Wi-Fi potentially offers increased security. “From a security point of view,” said Tauschek, “you might feel a little bit better about transferring sensitive data on a secure Wi-Fi network than you would on a 3G network.”
iPhone applications are now being designed specifically for Wi-Fi use. “A few have caught our eye because of their particular suitability to the Wi-Fi link,” said Davis-Felner, who pointed to Pandora, Apple’s Remote and the eagerly anticipated iCall application (currently in beta) – the proposed first to enable voice calling over a Wi-Fi network and save user air time minutes.
Business users may find NetSketch appealing, said Davis-Felner. “[NetSketch] uses Wi-Fi only and you can connect iPhones or iPod touches over a Wi-Fi network to collaboratively create drawings and doodles,” she said. While it’s positioned as a “fun” application, NetSketch could provide a way to collaborate and draw a business diagram or create a business process, she said.

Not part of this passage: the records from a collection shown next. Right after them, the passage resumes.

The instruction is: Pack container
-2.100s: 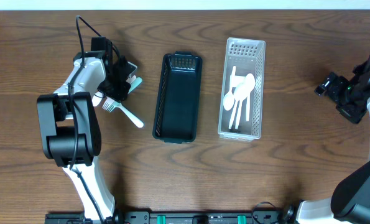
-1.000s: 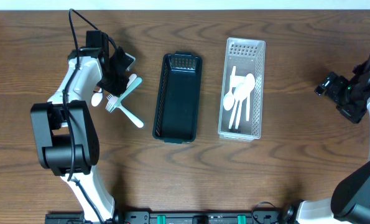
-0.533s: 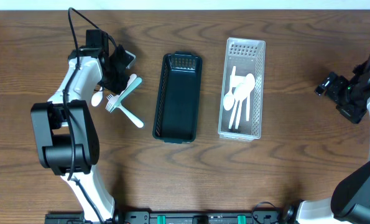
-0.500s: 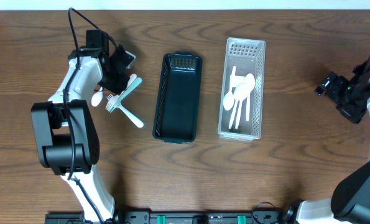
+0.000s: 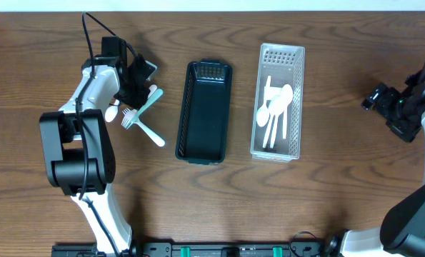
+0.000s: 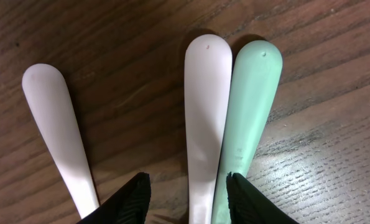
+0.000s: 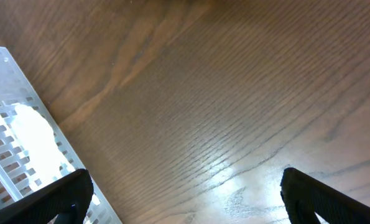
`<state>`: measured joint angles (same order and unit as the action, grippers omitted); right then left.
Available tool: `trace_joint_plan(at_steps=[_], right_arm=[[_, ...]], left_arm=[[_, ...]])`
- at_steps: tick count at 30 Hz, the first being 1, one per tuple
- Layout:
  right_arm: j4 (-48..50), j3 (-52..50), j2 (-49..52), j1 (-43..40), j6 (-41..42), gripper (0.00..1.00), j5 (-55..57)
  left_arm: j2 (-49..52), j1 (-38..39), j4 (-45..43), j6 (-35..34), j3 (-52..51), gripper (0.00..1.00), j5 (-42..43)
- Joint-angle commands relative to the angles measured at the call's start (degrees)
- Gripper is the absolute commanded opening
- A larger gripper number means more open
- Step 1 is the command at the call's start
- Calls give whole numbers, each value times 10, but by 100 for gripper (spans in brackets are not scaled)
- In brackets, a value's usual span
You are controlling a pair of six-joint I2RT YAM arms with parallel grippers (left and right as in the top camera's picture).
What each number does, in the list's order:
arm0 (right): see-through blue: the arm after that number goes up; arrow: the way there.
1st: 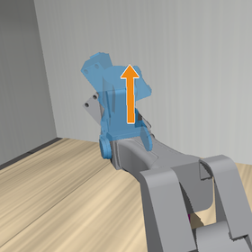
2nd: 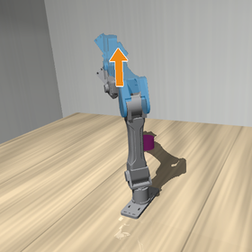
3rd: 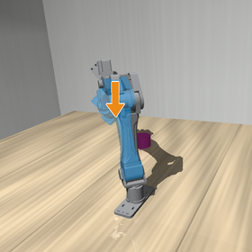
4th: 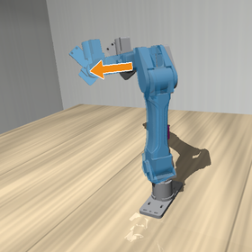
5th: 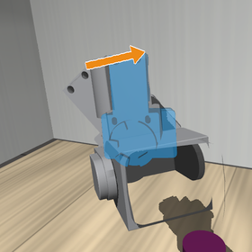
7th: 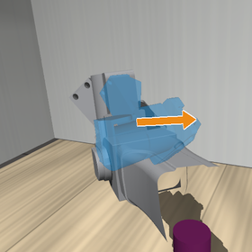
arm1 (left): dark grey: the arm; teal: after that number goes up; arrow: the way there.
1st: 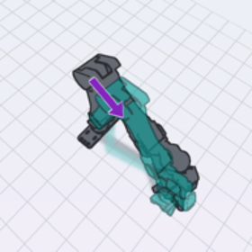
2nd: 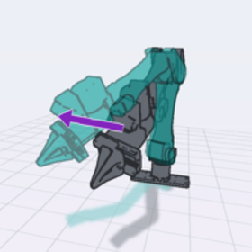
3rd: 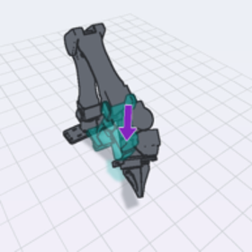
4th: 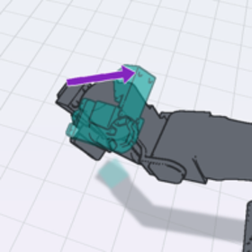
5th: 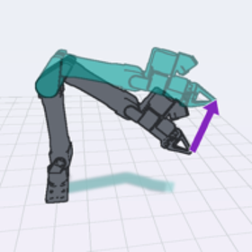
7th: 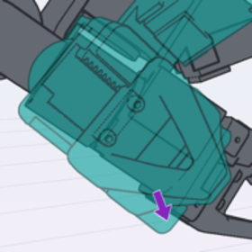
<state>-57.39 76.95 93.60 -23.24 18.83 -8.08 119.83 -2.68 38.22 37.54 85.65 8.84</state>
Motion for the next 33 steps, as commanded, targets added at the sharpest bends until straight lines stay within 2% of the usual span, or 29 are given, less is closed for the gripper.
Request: trace_joint_plan(at_steps=[1,24,29,33], right_arm=[[-1,-3,4,-4,-7,99,8],[-3,-3,4,-4,-7,99,8],[-4,-3,4,-4,-14,99,8],[-3,-3,4,-4,-18,99,8]], left_arm=[[26,-2,0,4,8,43,6],[42,-2,-9,19,9,42,-27],[42,-2,-32,24,9,42,-85],[42,-1,-20,27,8,42,-65]])
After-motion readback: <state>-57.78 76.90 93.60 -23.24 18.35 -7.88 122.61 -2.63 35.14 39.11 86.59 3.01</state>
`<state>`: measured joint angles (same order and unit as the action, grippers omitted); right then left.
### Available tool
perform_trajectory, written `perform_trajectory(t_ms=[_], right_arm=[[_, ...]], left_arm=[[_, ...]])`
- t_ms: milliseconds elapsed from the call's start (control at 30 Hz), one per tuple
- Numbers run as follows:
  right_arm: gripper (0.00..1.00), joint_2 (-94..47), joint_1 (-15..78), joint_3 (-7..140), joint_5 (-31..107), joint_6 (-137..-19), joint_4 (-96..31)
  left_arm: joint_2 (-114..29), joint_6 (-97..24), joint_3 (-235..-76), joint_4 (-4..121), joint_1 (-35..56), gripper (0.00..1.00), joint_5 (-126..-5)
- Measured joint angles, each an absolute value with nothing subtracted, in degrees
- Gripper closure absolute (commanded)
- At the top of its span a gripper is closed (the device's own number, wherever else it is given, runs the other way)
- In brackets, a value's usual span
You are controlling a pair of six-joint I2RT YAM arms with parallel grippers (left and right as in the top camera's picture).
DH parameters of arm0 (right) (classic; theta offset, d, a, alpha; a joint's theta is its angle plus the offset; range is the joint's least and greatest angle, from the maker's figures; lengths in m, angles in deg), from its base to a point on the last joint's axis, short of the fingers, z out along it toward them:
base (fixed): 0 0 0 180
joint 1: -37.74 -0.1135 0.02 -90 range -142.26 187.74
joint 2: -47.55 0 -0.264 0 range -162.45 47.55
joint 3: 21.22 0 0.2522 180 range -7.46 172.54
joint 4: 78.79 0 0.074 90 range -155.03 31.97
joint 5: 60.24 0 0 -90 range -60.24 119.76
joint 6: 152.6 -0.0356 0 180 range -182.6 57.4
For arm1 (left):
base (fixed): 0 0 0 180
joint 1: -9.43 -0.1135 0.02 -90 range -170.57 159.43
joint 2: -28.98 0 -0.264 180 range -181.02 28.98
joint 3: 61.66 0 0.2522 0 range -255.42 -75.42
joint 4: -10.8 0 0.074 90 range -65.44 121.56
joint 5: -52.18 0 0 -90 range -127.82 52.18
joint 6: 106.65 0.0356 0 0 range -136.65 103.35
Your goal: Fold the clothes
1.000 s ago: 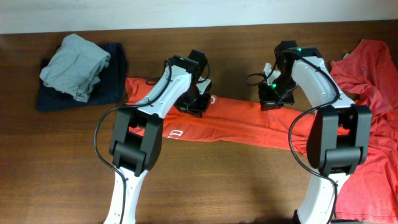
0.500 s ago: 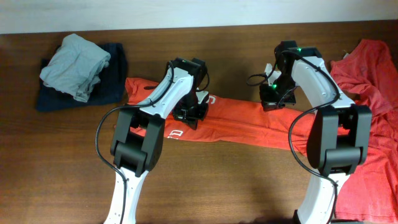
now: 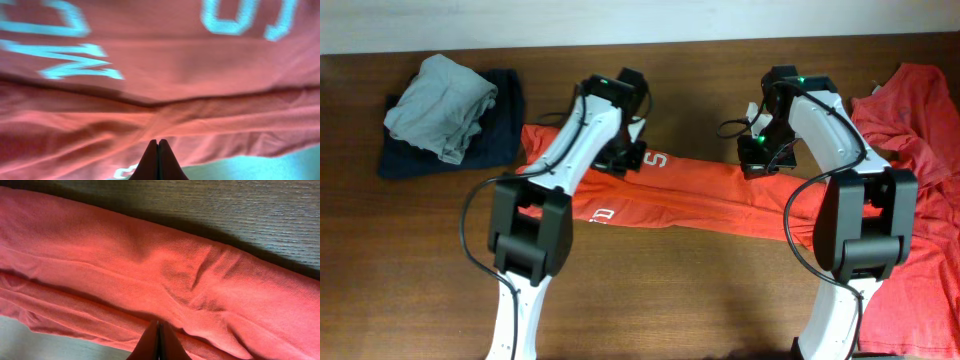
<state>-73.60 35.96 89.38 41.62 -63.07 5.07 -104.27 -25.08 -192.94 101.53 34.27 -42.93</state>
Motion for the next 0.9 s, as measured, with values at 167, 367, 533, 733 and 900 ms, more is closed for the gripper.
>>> perform_trajectory(t_ms=[167,367,533,733,900], right_arm=[[0.95,-73.6,35.96,89.38,41.62,-63.01,5.07],[0.95,-73.6,35.96,89.38,41.62,-63.05,5.03],[0.89,-73.6,35.96,89.38,41.59,-63.09,5.25],[0.88,-73.6,36.09,89.38,39.08,-63.2,6.52],[0.88,-73.6,38.01,89.38,38.14,-63.66,7.61]], left_arm=[[-104.2,-25.54,-193.03,100.99,30.7,0.99,-41.81],[-104.2,-25.73,-193.03,99.98,28.41,0.99,-41.0],[-105.14,-25.73,-193.05,100.37,28.76,0.99,-40.33],[-109.67,-25.76,-192.94,104.79,28.8,0.99,-40.28],[-111.09,-25.76,-192.72,105.73,28.8,0.99,-40.13]])
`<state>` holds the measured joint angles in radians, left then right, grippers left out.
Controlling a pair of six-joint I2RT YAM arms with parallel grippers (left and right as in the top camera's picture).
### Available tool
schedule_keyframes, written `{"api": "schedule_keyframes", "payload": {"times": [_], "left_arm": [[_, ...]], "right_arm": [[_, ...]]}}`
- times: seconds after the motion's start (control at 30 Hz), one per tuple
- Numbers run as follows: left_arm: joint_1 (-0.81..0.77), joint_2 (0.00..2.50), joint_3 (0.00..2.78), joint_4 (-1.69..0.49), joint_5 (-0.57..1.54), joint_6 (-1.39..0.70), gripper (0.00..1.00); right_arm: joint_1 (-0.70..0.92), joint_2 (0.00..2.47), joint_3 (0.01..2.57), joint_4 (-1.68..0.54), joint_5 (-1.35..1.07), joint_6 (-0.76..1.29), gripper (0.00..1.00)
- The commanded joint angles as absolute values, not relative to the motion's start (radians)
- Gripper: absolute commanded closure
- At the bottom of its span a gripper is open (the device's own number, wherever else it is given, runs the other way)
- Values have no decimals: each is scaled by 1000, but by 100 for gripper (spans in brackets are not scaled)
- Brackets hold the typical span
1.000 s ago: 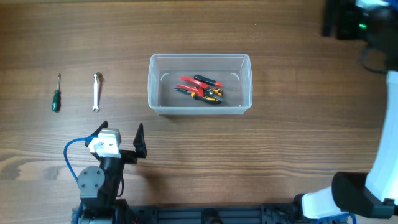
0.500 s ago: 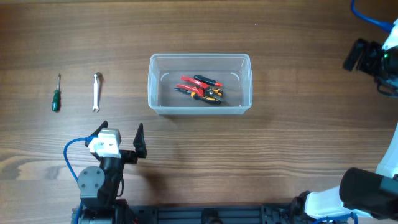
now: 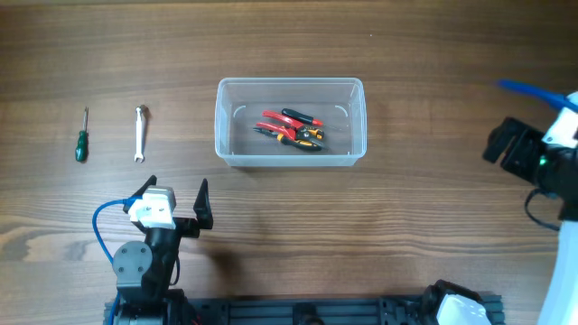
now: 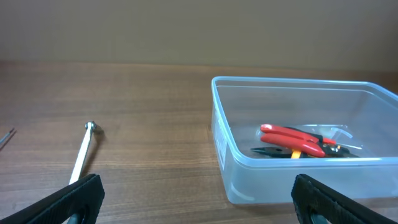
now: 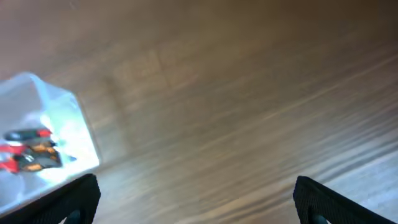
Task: Pack container
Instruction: 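Withdraw the right gripper to the right side of the table, then move the left gripper over the silver wrench at the left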
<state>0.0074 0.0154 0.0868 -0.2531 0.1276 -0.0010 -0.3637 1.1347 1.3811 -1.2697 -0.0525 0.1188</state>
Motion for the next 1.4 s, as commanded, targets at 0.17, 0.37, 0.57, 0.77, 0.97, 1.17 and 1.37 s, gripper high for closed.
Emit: {"api": "schedule_keyframes", "payload": {"times": [0.17,0.37,0.57,0.77,0.97,1.17,1.37], "left_arm": [[2,10,78,-247,141,15,0],[2,10,79,-250,175,-19,0],[2,10,79,-250,176,-206,0],[3,34,117,-302,231,-209,0],[5,238,264,-249,142,57,0],[8,659,682,-358,-234,240,0],[38,993,1005,-567,-155,256,0]], "right_arm": [[-368,1204,1327,-1272,-68,105,0],[-368,1264,1327,-1235,-68,105,0],[-368,1283,1327,-1212,-65,112,0],[-368,1283,1327,-1189,-65,107,0],[-368,1283,1327,-1173,-65,108,0],[-368,1283,1327,-1163,-64,107,0],[-368,1284,1327,-1163,-64,107,0]]}}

DataCase will enable you to treat the iPhone as a wireless hard drive and transfer data onto it using Wi-Fi, said Davis-Felner. “If you’re looking to get documents off your computer and transport them, you can use this,” she said. FileMagnet is another file transfer application, she recommended.
According to Tauschek, mobile CRM platform Sales Force Mobile and Oracle’s Business Indicators are two key iPhone apps for the business market. “Those are the big first ones, but again, I think there will be more to follow,” he said. Tauschek also pointed to IT shops, which have the capability of using the SDK to port their own apps over to the iPhone.